One thing about kids is that they aren't blank slates. They are born with their own personalities, and sometimes those mesh with their parents really well, and other times not so much. For example, my sister in law is not anywhere near girly, and at a year old my niece would flatly refuse to wear pants, with huge temper tantrums if you tried to get her into them, but would happily wear pretty pink frilly dresses. Adapting to your child's personality and needs is tough. Your statement about having clothes that you know your daughter will love made me think of this, because she very well may not. We've all been there with having dreams of specifics about parenting, and it doesn't always work that way. Adoption adds another layer to that, because there are so many things you can't control.
No one asked specifically about my sexual orientation. I did bring it up, because I wanted to be comfortable with the agency I worked with. Some agencies will not work with gay or lesbian parents, and some won't work with singles. You just need to do your research.
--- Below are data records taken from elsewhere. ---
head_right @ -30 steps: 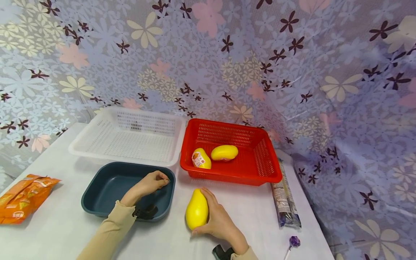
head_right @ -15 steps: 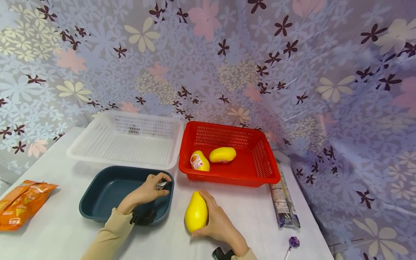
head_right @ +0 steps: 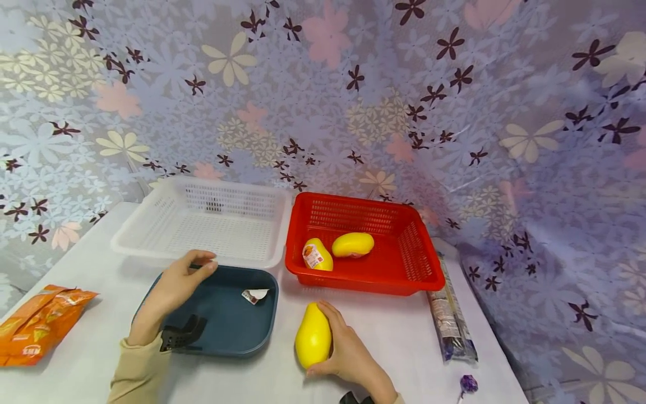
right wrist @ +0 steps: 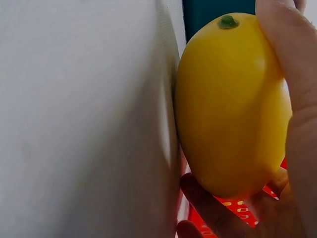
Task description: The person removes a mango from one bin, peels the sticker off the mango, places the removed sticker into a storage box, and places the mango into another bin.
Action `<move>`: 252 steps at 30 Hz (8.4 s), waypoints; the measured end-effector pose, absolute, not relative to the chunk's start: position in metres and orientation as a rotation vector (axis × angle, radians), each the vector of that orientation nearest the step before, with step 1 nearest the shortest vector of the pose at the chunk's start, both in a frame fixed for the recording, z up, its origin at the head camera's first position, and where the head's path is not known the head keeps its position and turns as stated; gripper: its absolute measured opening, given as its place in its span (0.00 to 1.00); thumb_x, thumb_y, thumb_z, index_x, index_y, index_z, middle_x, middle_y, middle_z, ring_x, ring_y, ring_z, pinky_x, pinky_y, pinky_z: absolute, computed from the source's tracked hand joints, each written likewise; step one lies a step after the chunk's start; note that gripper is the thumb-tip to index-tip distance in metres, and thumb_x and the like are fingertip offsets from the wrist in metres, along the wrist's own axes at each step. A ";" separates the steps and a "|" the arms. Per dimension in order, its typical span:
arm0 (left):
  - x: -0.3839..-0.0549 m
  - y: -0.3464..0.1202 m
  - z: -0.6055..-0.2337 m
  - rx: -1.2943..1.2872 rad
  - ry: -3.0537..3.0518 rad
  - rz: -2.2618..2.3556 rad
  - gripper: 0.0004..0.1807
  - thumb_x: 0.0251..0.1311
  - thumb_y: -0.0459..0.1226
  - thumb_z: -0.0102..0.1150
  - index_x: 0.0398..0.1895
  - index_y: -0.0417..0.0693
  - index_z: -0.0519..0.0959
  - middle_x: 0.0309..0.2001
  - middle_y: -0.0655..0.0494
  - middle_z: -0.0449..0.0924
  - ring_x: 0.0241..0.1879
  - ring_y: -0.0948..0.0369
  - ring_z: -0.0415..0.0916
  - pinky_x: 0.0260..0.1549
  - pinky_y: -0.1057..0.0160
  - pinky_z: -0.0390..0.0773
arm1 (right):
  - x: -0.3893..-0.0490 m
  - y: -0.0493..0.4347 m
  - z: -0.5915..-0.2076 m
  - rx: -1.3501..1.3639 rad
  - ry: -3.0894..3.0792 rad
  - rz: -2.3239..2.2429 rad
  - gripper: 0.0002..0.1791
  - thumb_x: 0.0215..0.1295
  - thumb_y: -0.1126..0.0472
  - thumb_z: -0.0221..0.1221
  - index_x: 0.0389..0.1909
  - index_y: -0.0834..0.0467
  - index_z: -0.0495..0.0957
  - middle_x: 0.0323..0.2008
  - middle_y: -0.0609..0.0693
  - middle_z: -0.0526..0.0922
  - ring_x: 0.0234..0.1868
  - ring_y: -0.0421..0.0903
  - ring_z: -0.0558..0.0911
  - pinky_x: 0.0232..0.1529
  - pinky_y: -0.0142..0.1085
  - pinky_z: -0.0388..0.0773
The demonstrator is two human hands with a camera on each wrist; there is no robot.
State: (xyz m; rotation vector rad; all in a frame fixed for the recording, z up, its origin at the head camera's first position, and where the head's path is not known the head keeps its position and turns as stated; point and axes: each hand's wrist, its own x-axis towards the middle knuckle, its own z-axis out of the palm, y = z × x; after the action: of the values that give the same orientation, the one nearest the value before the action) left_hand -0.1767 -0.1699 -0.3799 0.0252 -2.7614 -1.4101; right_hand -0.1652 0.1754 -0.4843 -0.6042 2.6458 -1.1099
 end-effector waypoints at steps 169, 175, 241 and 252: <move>-0.186 -0.111 -0.385 -0.040 -2.591 -0.945 0.33 0.61 0.38 0.62 0.67 0.33 0.65 0.64 0.32 0.68 0.62 0.37 0.66 0.58 0.39 0.70 | -0.212 0.235 -0.406 -0.610 2.631 -1.739 0.32 0.72 0.65 0.50 0.75 0.55 0.54 0.69 0.61 0.64 0.55 0.49 0.81 0.51 0.26 0.76; -0.178 -0.072 -0.393 -0.206 -2.607 -1.047 0.31 0.61 0.39 0.63 0.66 0.40 0.68 0.64 0.40 0.72 0.63 0.44 0.69 0.59 0.43 0.71 | -0.215 0.251 -0.403 -0.458 2.704 -1.835 0.30 0.72 0.64 0.50 0.74 0.54 0.56 0.68 0.61 0.66 0.52 0.33 0.78 0.49 0.24 0.76; -0.368 0.078 -0.396 -0.384 -2.810 -2.006 0.33 0.59 0.45 0.64 0.68 0.52 0.69 0.70 0.49 0.65 0.68 0.49 0.63 0.67 0.50 0.65 | -0.233 0.302 -0.449 0.361 3.016 -1.620 0.57 0.57 0.51 0.68 0.78 0.54 0.38 0.78 0.55 0.39 0.77 0.58 0.44 0.73 0.58 0.49; -0.381 0.085 -0.422 -0.302 -2.888 -1.963 0.30 0.58 0.42 0.66 0.66 0.51 0.72 0.68 0.51 0.69 0.60 0.50 0.71 0.57 0.53 0.75 | -0.232 0.298 -0.450 0.402 3.025 -1.619 0.56 0.56 0.53 0.69 0.77 0.56 0.42 0.77 0.57 0.42 0.77 0.58 0.45 0.73 0.57 0.49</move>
State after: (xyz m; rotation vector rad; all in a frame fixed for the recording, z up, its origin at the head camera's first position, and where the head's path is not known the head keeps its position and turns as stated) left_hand -0.3810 0.0850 -0.4223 -0.3022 -2.8877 -1.9626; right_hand -0.2324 0.2982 -0.4495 0.4015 3.0245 -1.6190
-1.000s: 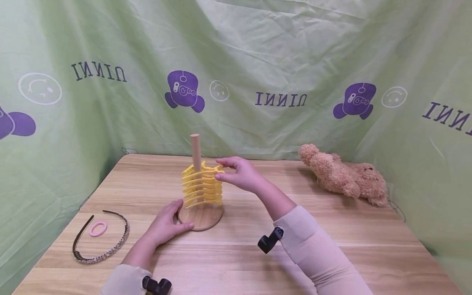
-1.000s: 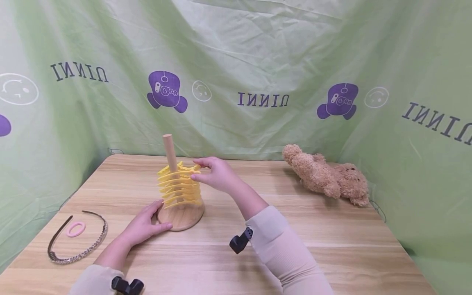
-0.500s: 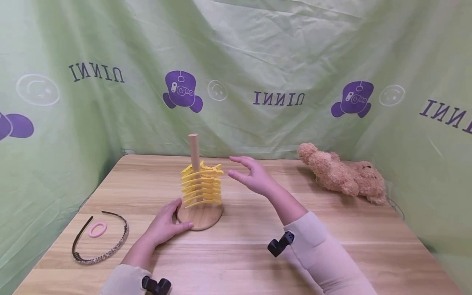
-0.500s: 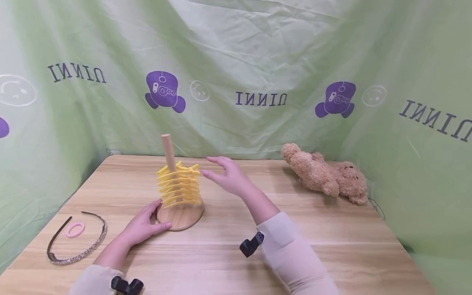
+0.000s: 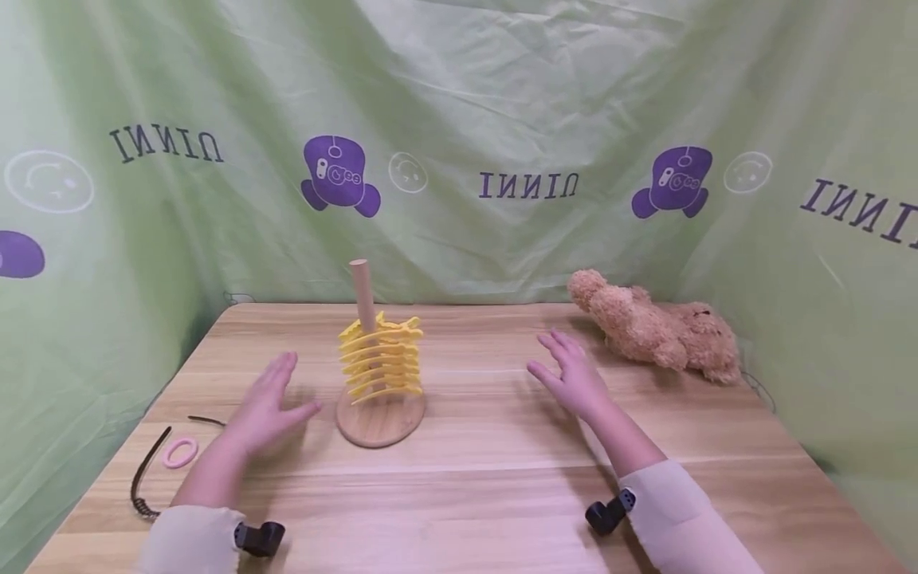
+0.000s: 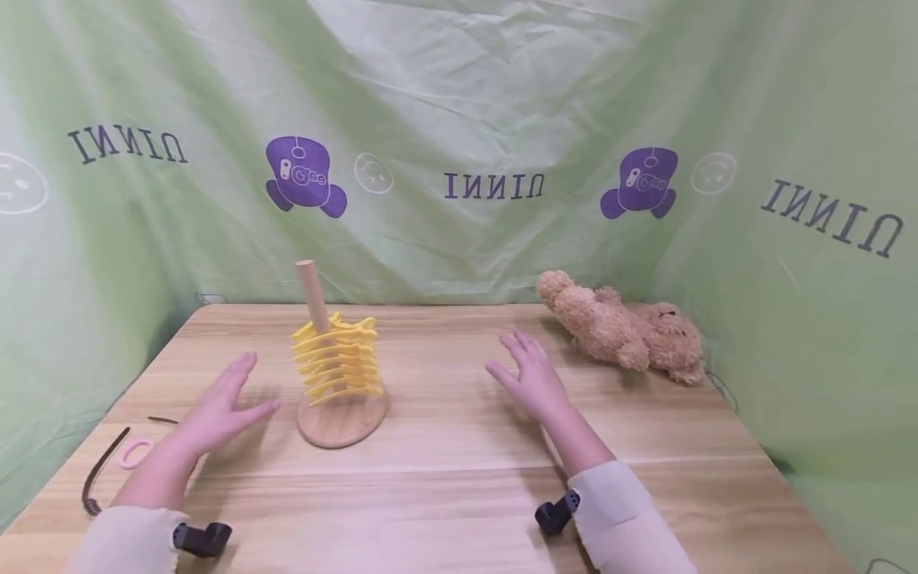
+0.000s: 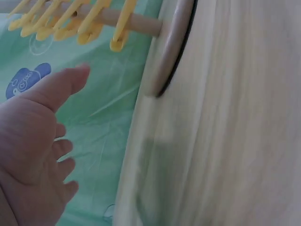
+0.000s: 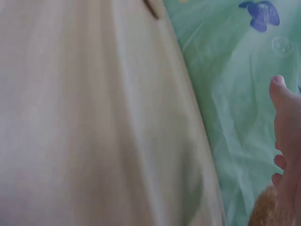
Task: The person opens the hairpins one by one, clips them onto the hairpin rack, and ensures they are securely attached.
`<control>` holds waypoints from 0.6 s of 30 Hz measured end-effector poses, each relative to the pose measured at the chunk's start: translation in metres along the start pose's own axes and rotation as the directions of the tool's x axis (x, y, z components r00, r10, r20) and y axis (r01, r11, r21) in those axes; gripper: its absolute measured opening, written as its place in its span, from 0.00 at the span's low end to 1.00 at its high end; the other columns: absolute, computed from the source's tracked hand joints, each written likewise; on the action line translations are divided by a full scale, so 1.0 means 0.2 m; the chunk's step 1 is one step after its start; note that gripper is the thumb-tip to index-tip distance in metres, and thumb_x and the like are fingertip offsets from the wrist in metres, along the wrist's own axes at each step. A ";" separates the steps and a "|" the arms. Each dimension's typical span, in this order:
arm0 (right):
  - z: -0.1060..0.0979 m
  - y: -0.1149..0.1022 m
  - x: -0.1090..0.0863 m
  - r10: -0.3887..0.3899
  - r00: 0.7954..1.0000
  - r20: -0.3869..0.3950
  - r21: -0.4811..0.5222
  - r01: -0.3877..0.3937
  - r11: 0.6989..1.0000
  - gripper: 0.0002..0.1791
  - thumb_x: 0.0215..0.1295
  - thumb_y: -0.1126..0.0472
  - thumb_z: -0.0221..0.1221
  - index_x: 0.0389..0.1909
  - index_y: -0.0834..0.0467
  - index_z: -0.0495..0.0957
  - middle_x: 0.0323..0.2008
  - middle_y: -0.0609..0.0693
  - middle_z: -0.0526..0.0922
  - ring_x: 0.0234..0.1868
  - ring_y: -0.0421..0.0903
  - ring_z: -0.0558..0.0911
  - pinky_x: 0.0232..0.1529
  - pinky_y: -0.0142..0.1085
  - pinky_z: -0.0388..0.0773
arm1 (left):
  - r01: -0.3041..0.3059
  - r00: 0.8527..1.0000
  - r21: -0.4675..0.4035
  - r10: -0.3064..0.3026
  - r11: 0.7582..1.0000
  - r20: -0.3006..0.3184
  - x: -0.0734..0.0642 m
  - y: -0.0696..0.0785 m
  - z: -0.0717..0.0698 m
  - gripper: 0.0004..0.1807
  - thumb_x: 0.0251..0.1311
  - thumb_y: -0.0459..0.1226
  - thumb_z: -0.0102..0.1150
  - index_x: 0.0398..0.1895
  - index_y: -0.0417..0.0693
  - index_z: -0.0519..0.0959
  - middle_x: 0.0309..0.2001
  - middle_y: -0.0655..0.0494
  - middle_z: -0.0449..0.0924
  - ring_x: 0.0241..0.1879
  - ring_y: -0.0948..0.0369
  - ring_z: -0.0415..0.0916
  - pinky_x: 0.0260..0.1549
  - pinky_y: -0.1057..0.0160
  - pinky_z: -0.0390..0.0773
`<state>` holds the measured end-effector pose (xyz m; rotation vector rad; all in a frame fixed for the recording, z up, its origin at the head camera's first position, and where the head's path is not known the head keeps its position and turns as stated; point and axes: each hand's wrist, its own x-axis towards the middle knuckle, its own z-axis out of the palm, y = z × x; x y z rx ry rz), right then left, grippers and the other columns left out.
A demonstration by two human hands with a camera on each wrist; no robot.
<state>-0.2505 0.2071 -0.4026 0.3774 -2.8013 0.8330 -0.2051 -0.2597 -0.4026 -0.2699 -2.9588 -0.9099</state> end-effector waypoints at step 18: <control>0.00 0.17 -0.08 0.149 0.988 0.036 -0.290 -0.132 0.948 0.45 0.69 0.31 0.46 0.77 0.53 0.50 0.77 0.67 0.36 0.76 0.69 0.32 0.74 0.65 0.31 | 0.141 0.990 0.310 -0.132 0.940 -0.048 0.05 -0.11 -0.10 0.50 0.67 0.69 0.28 0.78 0.47 0.33 0.75 0.31 0.22 0.72 0.29 0.21 0.64 0.25 0.22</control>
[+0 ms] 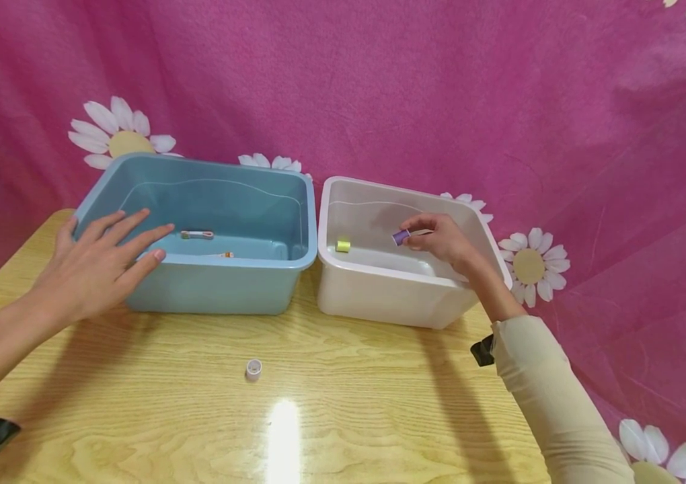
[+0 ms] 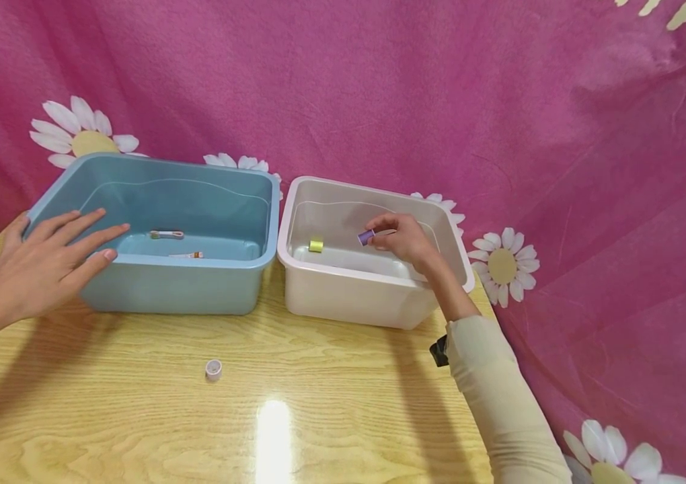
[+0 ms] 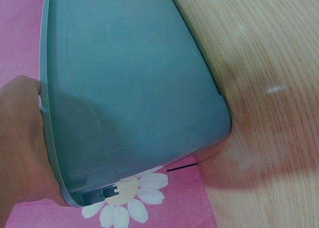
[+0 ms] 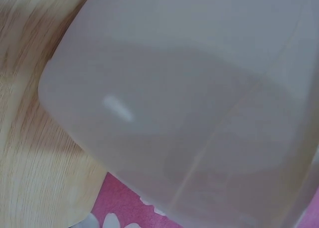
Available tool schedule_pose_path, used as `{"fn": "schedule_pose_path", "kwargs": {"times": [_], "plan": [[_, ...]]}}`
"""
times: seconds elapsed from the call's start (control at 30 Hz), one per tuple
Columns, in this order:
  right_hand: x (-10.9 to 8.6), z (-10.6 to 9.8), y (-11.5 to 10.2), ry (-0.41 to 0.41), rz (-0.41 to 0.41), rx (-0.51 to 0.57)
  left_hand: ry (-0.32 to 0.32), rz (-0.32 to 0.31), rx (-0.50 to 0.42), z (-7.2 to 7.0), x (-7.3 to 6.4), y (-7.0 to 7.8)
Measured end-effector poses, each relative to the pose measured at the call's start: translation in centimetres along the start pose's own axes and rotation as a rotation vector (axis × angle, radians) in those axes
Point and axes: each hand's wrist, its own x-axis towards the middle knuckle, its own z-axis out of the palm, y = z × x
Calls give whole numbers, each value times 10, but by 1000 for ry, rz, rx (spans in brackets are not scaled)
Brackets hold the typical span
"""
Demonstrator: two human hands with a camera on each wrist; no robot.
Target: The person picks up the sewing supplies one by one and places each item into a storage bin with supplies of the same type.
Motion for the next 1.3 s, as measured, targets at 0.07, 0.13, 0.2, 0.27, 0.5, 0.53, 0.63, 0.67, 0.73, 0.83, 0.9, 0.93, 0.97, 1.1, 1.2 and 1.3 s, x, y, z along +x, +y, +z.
{"fn": "schedule_pose_path", "kwargs": {"times": [0.07, 0.13, 0.2, 0.27, 0.5, 0.53, 0.63, 0.67, 0.73, 0.83, 0.9, 0.93, 0.97, 1.1, 1.2, 1.3], "plan": [[2, 0, 1, -3, 3, -1, 4, 1, -1, 0, 0, 0], [3, -1, 1, -4, 6, 1, 6, 2, 1, 0, 1, 0], [4, -1, 1, -2, 8, 6, 7, 2, 4, 0, 1, 0], [6, 0, 1, -6, 4, 6, 6, 3, 5, 0, 1, 0], [10, 2, 2, -30, -1, -25, 8, 12, 10, 0, 0, 0], [10, 2, 2, -31, -2, -31, 7, 12, 10, 0, 0, 0], [11, 4, 3, -45, -9, -45, 3, 10, 12, 0, 0, 0], [11, 4, 2, -49, -10, -46, 4, 9, 13, 1, 0, 0], [12, 4, 2, -55, -8, -49, 5, 8, 12, 1, 0, 0], [13, 5, 2, -59, 0, -52, 7, 7, 9, 1, 0, -1], [14, 5, 2, -61, 4, -56, 5, 7, 8, 1, 0, -1], [14, 5, 3, -63, 5, -58, 3, 6, 9, 0, 0, -1], [15, 5, 3, -65, 8, -59, 1, 5, 10, 0, 0, -1], [17, 7, 6, -75, 22, -68, -2, 1, 14, 0, 0, -1], [18, 8, 8, -91, 21, -77, 2, 1, 16, 0, 0, -1], [20, 10, 10, -109, 19, -87, 4, 2, 17, 0, 0, 0]]}}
Private adoption is extremely expensive, think $25,00-$40,000 on average. There are more people wanting to adopt than there are children placed for adoption. Because there is big money to be made by agencies, there are a lot of problems with unethical practices, including coercing parents into relinquishing children.
Foster care and adoption from foster care are different. The costs are minimal. If you are fostering, you risk heartbreak if a child you love returns to a bad situation (or even a good situation, if you don't see them anymore). Adopting a child who is legally free from foster care is almost always going to be an older child. Children in foster care usually have special needs stemming from abuse, neglect, or prenatal substance exposure. Parenting a child in these situations is also different.
There is a lot for you to think about in the process. You have plenty of time to research, and I would recommend that you talk with and read things by adoptees and first parents as well as by adoptive parents and adoption professionals. Other perspectives are invaluable.